The cause of the crash has not yet been determined. However, the Digital Flight Data Recorder and Cockpit Voice Recorder of the flight have been recovered, Ethiopian Airlines said in a Twitter post Monday morning.

The Federal Aviation Administration said Monday that it was on-site with the National Transportation Safety Board investigating Ethiopia Flight 302.

“We are collecting data and keeping in contact with international civil aviation authorities as information becomes available. Today, the FAA will issue a Continued Airworthiness Notification to the International Community (CANIC) for Boeing 737 MAX operators,” the agency said in a statement. “The FAA continuously assesses and oversees the safety performance of U.S. commercial aircraft. If we identify an issue that affects safety, the FAA will take immediate and appropriate action.”

The Boeing aircraft involved in Sunday’s deadly crash had been delivered to Ethiopian Airlines in November, had flown 1,200 hours and was last maintained in early February, according to Ethiopian Airlines group CEO Tewolde Gebremariam.

This marks the second time in less than six months that a new Boeing aircraft crashed within minutes of departure. In October, a Lion Air 737 Max 8 carrying 189 people went down over the Java Sea and killed all those on board. While both crashes are still under investigation, there is no evidence of a connection between the two.

Grounding flights

Airlines in Ethiopia, Indonesia and China grounded their Boeing 737 Max 8 fleets on Monday as concern over the safety of one of Boeing’s newest aircraft mounted.

“Given that two accidents both involved newly delivered Boeing 737-8 planes and happened during take-off phase, they have some degree of similarity,” the Civil Aviation Administration of China (CAAC) said in a statement. Chinese airlines comprise more than one-quarter of the global fleet of the Boeing 737-8 aircraft, according to Reuters.

Other countries have telegraphed that they are taking extra precautions in the wake of the deadly crash. Cayman Airways announced that it was temporarily grounded its two Boeing 737 Max 8 aircraft, effective Monday, until more information is received on the investigations. Turkish state-run carrier Turkish Airlines in talks with Boeing and is following the developments of the investigations, CEO Bilal Eksi wrote in a Twitter post Monday. South Korea is carrying out a special investigation of the aircraft, after the carrier Eastar Jet became the first in the country to take delivery of a Boeing 737 Max 8. India’s Directorate General of Civil Aviation said on Monday it will issue safe instructions Monday or Tuesday for Indian carriers operating the aircraft.

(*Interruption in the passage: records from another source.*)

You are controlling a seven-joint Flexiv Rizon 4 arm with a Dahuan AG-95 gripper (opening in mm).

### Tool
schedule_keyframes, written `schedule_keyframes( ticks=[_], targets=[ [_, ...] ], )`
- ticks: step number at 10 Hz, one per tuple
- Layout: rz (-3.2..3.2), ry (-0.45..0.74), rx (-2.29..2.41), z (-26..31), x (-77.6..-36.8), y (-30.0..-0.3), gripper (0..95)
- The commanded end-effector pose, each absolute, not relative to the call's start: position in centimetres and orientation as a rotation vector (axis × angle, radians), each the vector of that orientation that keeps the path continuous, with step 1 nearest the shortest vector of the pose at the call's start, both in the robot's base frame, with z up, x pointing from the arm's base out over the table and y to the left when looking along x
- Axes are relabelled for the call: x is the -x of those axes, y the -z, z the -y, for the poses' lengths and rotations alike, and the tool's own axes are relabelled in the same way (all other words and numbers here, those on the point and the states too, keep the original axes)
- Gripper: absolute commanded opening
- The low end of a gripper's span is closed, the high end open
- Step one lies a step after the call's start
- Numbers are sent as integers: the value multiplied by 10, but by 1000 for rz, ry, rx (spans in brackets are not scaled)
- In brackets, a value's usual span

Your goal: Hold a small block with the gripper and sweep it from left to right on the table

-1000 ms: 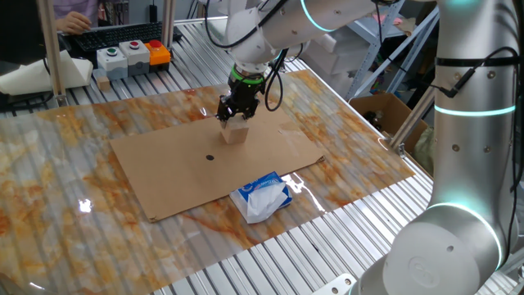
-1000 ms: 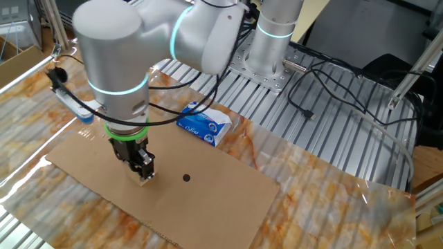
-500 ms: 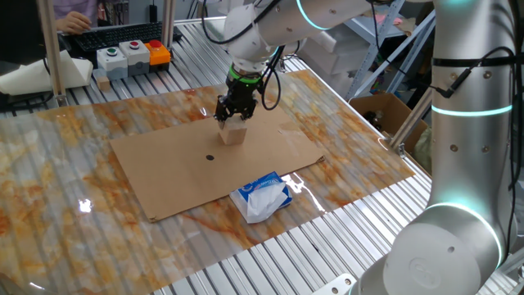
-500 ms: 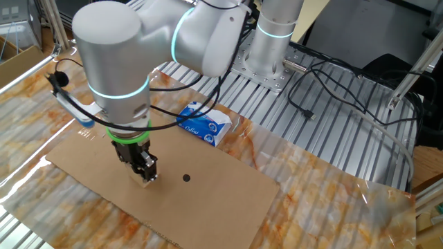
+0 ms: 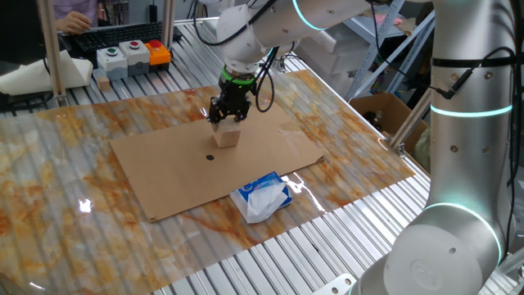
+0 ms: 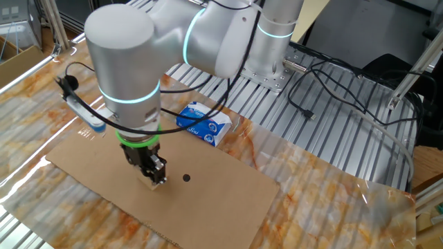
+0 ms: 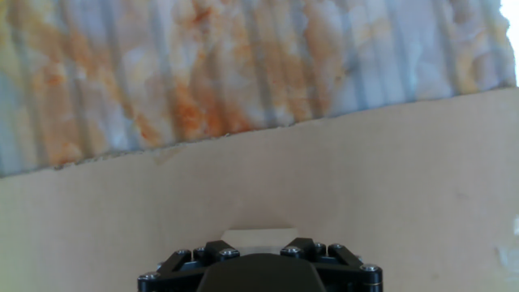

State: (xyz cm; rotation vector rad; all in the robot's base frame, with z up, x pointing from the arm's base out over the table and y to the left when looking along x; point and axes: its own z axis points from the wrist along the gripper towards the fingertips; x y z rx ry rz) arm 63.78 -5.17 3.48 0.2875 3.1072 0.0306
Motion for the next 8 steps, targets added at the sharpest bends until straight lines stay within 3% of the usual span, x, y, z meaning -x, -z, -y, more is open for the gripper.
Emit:
schedule_keyframes(
  ticks=[1,8],
  targets=[
    [-3100,-20,-337,44,-633,-32,0],
    [-3095,15,-492,1,-624,-31,0]
  ],
)
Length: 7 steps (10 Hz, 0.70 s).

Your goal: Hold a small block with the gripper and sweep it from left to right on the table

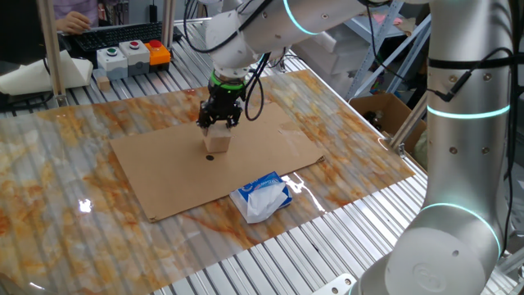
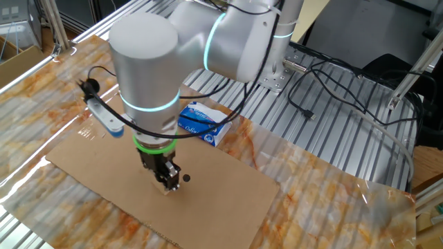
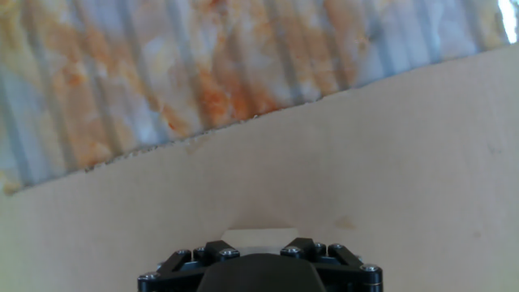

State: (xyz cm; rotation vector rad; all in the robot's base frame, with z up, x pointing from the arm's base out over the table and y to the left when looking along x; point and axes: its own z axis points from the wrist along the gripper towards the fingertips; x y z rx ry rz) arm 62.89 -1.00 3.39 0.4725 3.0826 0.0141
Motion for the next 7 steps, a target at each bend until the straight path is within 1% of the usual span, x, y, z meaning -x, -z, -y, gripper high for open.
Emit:
schedule_keyframes(
  ticks=[1,4,7],
  targets=[
    [-3094,24,-488,-4,-623,-34,0],
    [-3091,13,-517,-17,-619,-38,0],
    [-3068,23,-612,-36,-615,-29,0]
  ],
)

Monday afternoon, Morocco’s national carrier Royal Air Maroc temporarily grounded its sole Boeing 737 MaX 8, according to a Reuters report citing an unnamed official.

Many airlines in the U.S. have continued to operate the aircraft, including Southwest (LUV) and American Airlines (AAL), which have some of the largest domestic fleets of 737 Max 8 aircraft.

“As Southwest operates a fleet of 34 Boeing 737 MAX 8 aircraft, we have been in contact with Boeing and will continue to stay close to the investigation as it progresses,” a Southwest spokesperson said in a statement. “We remain confident in the safety and airworthiness of our entire fleet of more than 750 Boeing 737 aircraft, and we don’t have any changes planned to 737 MAX operations."

A spokesperson for American Airlines, likewise, said that it has “full confidence in the aircraft and our crew members, who are the best and most experienced in the industry.”

Boeing’s stock sinks

The 737 Max is Boeing’s most important aircraft model, comprising nearly a third of the company’s operating profit, according to Bloomberg.

Boeing’s share declines weigh heavily on the Dow, a price-weighted index. The stock drop pointed to an about 300-point drag on the industrials-heavy index in early trading Monday. However, the Dow shook off Boeing’s declines by market close, as every other component in the 30-stock index rose during Monday’s session.

This post has been updated with further aircraft grounding information.